Because we see intelligent people "dismiss" God!

Greg said...

Lukas,
But wouldn't dismissing God be a sign of ignorance and the deeper and necessary understanding that one is a sinner?

Joshua said...

Yea. The problem is that the imagination tends to be unreflective, and is largely structured via cultural images. So there's the common Seinfeld god, where He's absent, a sadist, and cruel. God can be a homeboy, a dark cloud in all things, or a Republican. The revealed metaphors and propositions though in Scripture seem to help in disclosing God, and the metaphors especially can only be accessed via imagination. God as Father, Master, Lover. The propositions too require imagination, as it ties the propositions to their meaning. Too often it seems, we let our imaginations though fill in the blank for propositions like God is good. The result is a lack of understanding. Often times the Scriptures themselves require the imagination required by listeners of a story or by historians as they reconstruct what happened.

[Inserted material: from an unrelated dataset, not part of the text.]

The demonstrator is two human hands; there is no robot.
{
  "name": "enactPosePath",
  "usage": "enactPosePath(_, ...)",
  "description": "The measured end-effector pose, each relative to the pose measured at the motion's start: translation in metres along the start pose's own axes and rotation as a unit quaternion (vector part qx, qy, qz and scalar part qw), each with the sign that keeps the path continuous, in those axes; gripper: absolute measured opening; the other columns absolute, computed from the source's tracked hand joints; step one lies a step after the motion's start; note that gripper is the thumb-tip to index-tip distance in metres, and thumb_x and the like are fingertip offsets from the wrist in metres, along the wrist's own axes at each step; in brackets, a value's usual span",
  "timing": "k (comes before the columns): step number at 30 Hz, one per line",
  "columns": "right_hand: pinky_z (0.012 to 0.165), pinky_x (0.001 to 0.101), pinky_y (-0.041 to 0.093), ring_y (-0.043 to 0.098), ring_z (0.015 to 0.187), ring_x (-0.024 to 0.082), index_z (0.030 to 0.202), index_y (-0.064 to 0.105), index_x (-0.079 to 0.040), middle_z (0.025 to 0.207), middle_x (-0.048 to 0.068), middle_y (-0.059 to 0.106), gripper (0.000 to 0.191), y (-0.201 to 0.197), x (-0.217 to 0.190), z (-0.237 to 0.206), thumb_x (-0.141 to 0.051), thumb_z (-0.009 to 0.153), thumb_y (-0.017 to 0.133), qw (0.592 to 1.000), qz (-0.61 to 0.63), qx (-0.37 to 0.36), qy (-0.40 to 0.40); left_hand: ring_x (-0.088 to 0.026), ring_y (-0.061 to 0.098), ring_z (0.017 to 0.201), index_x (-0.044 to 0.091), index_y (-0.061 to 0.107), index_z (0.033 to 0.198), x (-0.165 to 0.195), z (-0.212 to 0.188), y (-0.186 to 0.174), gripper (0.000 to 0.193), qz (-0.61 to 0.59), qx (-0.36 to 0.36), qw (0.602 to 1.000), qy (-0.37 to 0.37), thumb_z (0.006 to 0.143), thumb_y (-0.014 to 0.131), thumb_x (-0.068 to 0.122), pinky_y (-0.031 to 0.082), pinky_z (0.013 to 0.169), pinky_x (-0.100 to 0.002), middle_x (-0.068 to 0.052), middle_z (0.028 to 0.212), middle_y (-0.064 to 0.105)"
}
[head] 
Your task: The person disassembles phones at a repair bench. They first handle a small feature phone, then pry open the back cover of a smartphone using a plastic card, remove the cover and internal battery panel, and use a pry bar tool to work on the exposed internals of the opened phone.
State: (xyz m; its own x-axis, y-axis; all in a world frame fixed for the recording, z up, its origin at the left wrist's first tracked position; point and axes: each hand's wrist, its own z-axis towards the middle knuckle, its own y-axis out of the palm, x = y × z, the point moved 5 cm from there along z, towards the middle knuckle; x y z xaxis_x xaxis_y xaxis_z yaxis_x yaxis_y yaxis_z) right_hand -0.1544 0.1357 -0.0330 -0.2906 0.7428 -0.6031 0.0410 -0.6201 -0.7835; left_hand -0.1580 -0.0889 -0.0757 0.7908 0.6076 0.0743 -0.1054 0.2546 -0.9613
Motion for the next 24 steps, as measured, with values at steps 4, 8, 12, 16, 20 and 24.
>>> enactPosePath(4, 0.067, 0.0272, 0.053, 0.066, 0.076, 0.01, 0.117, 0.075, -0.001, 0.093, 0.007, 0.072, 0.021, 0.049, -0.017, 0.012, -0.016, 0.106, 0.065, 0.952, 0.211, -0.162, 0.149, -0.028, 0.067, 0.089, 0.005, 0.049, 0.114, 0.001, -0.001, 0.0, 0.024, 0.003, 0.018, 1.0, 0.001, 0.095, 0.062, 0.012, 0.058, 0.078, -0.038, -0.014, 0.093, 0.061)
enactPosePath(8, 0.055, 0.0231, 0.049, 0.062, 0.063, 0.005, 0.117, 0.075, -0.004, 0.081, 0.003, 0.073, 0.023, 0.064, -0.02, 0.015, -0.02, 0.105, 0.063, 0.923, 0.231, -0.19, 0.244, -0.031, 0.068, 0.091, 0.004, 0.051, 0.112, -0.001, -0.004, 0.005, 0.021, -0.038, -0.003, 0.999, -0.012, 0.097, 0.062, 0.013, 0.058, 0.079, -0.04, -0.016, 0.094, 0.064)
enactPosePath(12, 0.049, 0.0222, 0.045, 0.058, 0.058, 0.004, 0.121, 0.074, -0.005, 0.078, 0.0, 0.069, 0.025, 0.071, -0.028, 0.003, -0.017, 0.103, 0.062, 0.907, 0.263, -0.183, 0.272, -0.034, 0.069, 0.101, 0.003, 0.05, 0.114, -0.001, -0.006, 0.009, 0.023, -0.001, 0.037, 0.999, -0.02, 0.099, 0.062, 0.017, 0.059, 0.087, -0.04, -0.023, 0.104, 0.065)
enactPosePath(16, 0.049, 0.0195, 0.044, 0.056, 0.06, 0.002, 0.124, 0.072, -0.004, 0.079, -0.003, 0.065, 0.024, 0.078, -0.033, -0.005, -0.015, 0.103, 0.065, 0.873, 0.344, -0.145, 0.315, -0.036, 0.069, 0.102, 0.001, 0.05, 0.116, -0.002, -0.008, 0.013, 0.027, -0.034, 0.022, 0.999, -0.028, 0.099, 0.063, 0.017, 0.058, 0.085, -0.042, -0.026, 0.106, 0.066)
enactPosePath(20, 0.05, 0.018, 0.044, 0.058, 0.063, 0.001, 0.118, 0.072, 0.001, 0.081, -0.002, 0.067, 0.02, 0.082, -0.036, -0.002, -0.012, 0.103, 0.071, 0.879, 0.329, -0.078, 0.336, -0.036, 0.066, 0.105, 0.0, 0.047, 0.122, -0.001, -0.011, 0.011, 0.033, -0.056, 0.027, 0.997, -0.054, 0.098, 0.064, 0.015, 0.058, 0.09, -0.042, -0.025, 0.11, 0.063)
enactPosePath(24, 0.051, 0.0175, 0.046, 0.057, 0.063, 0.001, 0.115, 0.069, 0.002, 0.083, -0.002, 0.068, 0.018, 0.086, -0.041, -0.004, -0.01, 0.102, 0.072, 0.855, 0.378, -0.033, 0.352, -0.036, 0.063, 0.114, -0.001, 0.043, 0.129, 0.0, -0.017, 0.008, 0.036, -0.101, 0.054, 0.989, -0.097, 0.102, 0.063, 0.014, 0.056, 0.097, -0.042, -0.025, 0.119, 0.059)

That might not be epistemic enough for you, but knowledge itself without the object of God seems to require imagination.

Lukas und Céline Kuhs said...

Knowing God requires faith and as I see it, faith is far more than imagination, since imagination tries to grasp something - get it into my mind, whereas faith believes that, which I can NOT imagine.

Greg said...

Joshua,
Thanks. Helpful comment. True, cultural images can tend to de-sensitize imagination and lead us into, as Moltmann has it, presumption or despair and not truth.

I agree that the scriptural metaphors can ultimately only be accessed with imagination, but what other dimensions would you want to include here?

Good point that knowledge without God as the object requires imagination.

Greg said...

Lukas,
Would you say that faith, while being more than imagination is not less than imagination?

How do you see faith believing something you cannot imagine? I think I understand if you mean fully imagine, but I might have to imagine something of it to believe it.

Lukas und Céline Kuhs said...

dismissing God == ignorance?
a)
Ignorance in the meaning of "(to) not know"?
Romans 1,19-21
Because that which may be known of God is manifest in them; for God hath shewed it unto them. 20 For the invisible things of him from the creation of the world are clearly seen, being understood by the things that are made, even his eternal power and Godhead; so that they are without excuse: 21 Because that, when they knew God, they glorified him not as God, neither were thankful; ...

This passage is very clear about understanding and knowing and even knowing God! For me dismissing does not seem to be a sign of ignorance. But rather rebellion against the creator and judge.

b) Ignorance in the meaning of "(to) disregard" (I don't know if this is the correct word, I hope you understand the distinction I want to make...)?
Disregarding a fact requires knowledge about something and afterwards the act of disregarding it. Otherwise the decision is taken upon wrong information and there is no disregarding. It would be a "misregarding".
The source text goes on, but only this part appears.